Creating your own model in nutpie

Hello everyone! Can I generate a sample using the NUTS in nutpie if I do not know the analytical density and distribution functions?
I can numerically calculate the value of the density function and the value of its gradients at any point. I would like to implement the NUTS algorithm using nutipe to generate a sample from an this unknown distribution and estimate its parameters.

I read the discussion of this issue on the Stan form (Fitting external models with Stan - Modeling - The Stan Forums ), I also found an example code there. However, when I tried to test some simple model on it, I ran into a problem. For some reason, the function stops working adequately for variance values far from 1.
Here is an example of my code:

import nutpie
from nutpie.compiled_pyfunc import from_pyfunc

def log_multinormal_distribution(x : np.ndarray):
    mean = np.array([.0])
    cov = np.array([[3]])
    return -1/2* (x - mean).T @ np.linalg.inv(cov) @ (x - mean), -cov @ (x - mean)

def make_logp_func():
    def logp(x : np.ndarray
             , **unused):
        return log_multinormal_distribution(x)
    return logp

def make_expand_func(*unused):
    def expand(x, **unused):
        return {"y": x}
    return expand

# sample
model = from_pyfunc(1, make_logp_func, make_expand_func, [np.float64], [(1,)], ["y"],)
fit = nutpie.sample(model, draws=10000, tune=3000)
sample = fit.posterior.y

If you use the standard PyMC model, then everything will turn out great, here is an example:

import pymc as pm
import numpy as np
import nutpie

with pm.Model() as simple_model:
    norm = pm.Normal('norm', 0, 100)
compiled_model = nutpie.compile_pymc_model(simple_model)
trace_pymc = nutpie.sample(compiled_model)

Since I’m new to rust and couldn’t find the full documentation for nutpie, the error may be very stupid…

What error do you get? And cc @aseyboldt

When creating your own model and running it, the sampler takes much longer to calculate the result than with the PyMC model. In addition, the sampling result is much worse. The average value of the sample is far from the theoretical one. The algorithm often relies on maxdepth=1024.
This does not happen with the standard PyMC model.

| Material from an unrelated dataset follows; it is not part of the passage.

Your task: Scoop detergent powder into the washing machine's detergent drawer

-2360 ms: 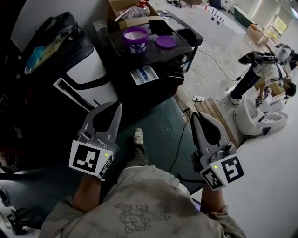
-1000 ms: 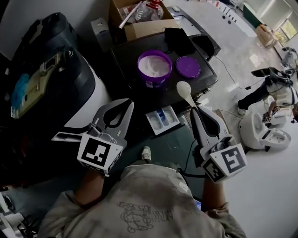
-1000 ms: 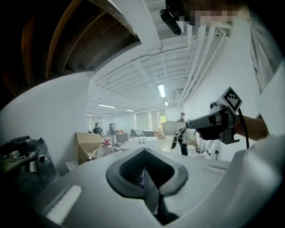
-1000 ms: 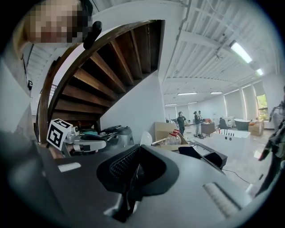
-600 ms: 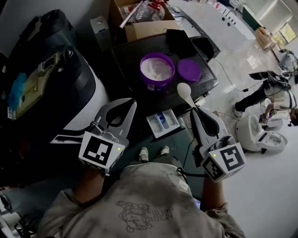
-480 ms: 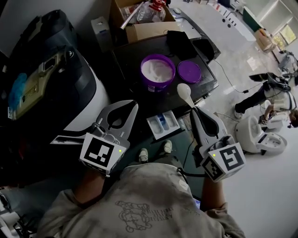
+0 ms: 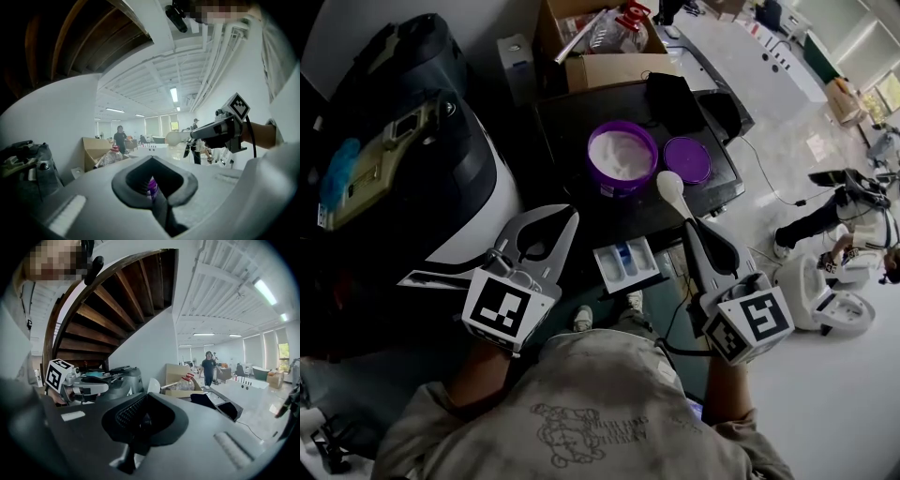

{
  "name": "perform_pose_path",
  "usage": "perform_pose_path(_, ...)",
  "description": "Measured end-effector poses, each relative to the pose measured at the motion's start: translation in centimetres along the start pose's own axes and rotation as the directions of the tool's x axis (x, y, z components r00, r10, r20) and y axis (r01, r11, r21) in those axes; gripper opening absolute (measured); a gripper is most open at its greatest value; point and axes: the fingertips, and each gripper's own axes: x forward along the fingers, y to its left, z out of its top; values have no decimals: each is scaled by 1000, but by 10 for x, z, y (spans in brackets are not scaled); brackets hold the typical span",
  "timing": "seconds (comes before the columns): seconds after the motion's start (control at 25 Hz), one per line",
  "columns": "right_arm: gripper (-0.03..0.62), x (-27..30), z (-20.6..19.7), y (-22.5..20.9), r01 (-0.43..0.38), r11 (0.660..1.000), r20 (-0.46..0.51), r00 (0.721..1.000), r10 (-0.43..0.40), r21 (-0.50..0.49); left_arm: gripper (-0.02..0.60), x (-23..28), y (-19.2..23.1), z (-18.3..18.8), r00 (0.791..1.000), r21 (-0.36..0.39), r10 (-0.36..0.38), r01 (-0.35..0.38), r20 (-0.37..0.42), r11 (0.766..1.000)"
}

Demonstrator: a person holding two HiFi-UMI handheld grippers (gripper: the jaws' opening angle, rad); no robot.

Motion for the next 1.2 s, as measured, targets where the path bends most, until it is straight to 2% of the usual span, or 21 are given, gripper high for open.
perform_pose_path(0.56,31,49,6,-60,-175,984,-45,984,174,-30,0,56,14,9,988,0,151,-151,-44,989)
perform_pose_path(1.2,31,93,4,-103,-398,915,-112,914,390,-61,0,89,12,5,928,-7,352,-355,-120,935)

That’s usually what happens if the gradient is incorrect. (With a correct gradient it will probably still be a bit slower as with pymc, we have some python ovearhead for python logp functions).

It should be

-linalg.inv(cov) @ (x - mean)

Thank you very much! I really did not differentiate the matrix expression correctly

In my experience hand coded gradients are always incorrect on the first attempt. :slight_smile:
Checking against numerical differentiation is really useful.

1 Like

matrixcalculus.org and wolframalpha.com are your friends if you need analytical gradients.

2 Likes